Workers are legally entitled to the same job after a job-protected leave, but what if that's not the ideal option?
Q: When bringing an employee back from parental leave or a temporary layoff, how similar does their job have to be?
A: The COVID-19 crisis has caused wide-spread upheaval across Canadian workplaces. Temporary layoffs became the norm during the early days of the pandemic as provincial lockdowns forced some organizations to shutter fully and others to downsize or pivot to a remote workplace model. The pandemic’s second wave is forcing many companies to consider laying off workers once again.
In other cases, employees have requested extended leaves due to health reasons as they’ve recovered from a COVID-19 infection, to care for children or other loved ones or to deal with mental health challenges as the stress became overwhelming. Their options are broader than in the past. In recent years, we’ve seen a significant expansion of the scope of statutory job-protected leaves under provincial employment standards legislation. Recently, in response to the COVID-19 pandemic, Ontario’s Employment Standards Act, 2000 (ESA) was amended to add infectious disease emergencies to the list of available emergency leaves.
In that context — and using Ontario as an example — the question of whether employees who have been temporarily laid off or have returned from a leave of absence must be allowed to return to their pre-leave positions is seemingly straightforward. Under section 53(1) of the ESA, at the end of a protected leave, the employer is required to “reinstate the employee to the position the employee most recently held with the employer, if it still exists, or to a comparable position, if it does not.”
A common challenge for employers is that, in circumstances where a position is filled temporarily, an employer may invest significant time and funds to train a replacement. In some cases, the replacement’s performance exceeds expectations and the employer hopes to hire them permanently, potentially necessitating a termination or a workplace shuffle and creating a clear conflict with the ESA. But in that case, the employer’s hands are tied and it must allow the employee on leave to return to their position, right?

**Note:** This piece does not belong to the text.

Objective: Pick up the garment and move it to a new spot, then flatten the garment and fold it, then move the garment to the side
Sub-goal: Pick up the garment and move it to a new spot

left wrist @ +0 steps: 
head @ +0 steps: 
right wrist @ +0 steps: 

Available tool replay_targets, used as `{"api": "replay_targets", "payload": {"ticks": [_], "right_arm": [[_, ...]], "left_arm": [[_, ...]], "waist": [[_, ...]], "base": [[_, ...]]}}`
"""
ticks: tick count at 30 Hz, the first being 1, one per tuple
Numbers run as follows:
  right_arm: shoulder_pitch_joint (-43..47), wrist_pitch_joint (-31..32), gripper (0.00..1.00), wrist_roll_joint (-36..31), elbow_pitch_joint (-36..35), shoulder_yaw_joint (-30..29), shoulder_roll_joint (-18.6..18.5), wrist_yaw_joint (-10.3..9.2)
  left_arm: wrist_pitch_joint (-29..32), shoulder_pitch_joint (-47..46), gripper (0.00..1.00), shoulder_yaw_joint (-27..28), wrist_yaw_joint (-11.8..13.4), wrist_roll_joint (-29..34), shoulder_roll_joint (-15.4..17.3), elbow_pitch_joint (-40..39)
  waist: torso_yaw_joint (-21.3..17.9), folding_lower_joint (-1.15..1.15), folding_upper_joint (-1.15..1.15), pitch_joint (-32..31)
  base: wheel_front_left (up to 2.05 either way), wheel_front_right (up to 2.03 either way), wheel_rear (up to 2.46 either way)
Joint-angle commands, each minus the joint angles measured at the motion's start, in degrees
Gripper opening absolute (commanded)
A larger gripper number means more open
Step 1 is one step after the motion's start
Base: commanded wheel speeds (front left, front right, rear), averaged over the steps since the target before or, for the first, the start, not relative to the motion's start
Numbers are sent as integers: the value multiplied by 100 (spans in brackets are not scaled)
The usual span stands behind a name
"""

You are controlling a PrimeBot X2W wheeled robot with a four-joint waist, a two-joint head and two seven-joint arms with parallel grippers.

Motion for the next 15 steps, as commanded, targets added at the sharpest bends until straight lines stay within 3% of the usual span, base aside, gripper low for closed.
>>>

Yes, but with an important caveat — and this is where the importance of having well-drafted employment agreements comes into play. While employers cannot contract out of the reinstatement obligations under the ESA, they can reserve the right to move employees to comparable positions, meaning that work conditions such as wages, hours of work, benefits, duties and responsibilities must be the same or very similar.
That right must be explicitly reserved in a written employment agreement. A failure to include such a clause in the agreement could expose the employer to a constructive dismissal claim — in that case, courts will often find the employer to have unilaterally altered the terms of employment, thus terminating the employment relationship — an application under the Human Rights Code if the employee’s leave is related to a protected ground under the code or a complaint of a violation of the ESA.
Employment agreements must also explicitly outline the employer’s right to temporarily lay off employees. As with clauses reserving the right to change some employment terms, failing to include a temporary layoff clause in an employment agreement could expose an organization to a constructive dismissal claim.
The bottom line for employers is that a proactive approach is always the most effective tool to wield when seeking to avoid HR law risk and liability. Employment agreements should be comprehensive in scope and account for a wide range of operational circumstances. The goal should be to provide the organization with adequate HR flexibility.
Having the ability to adjust and adapt to prevailing economic conditions such as a global pandemic — in some cases by assigning employees to new positions — can prove crucial to ensuring an organization’s long-term success.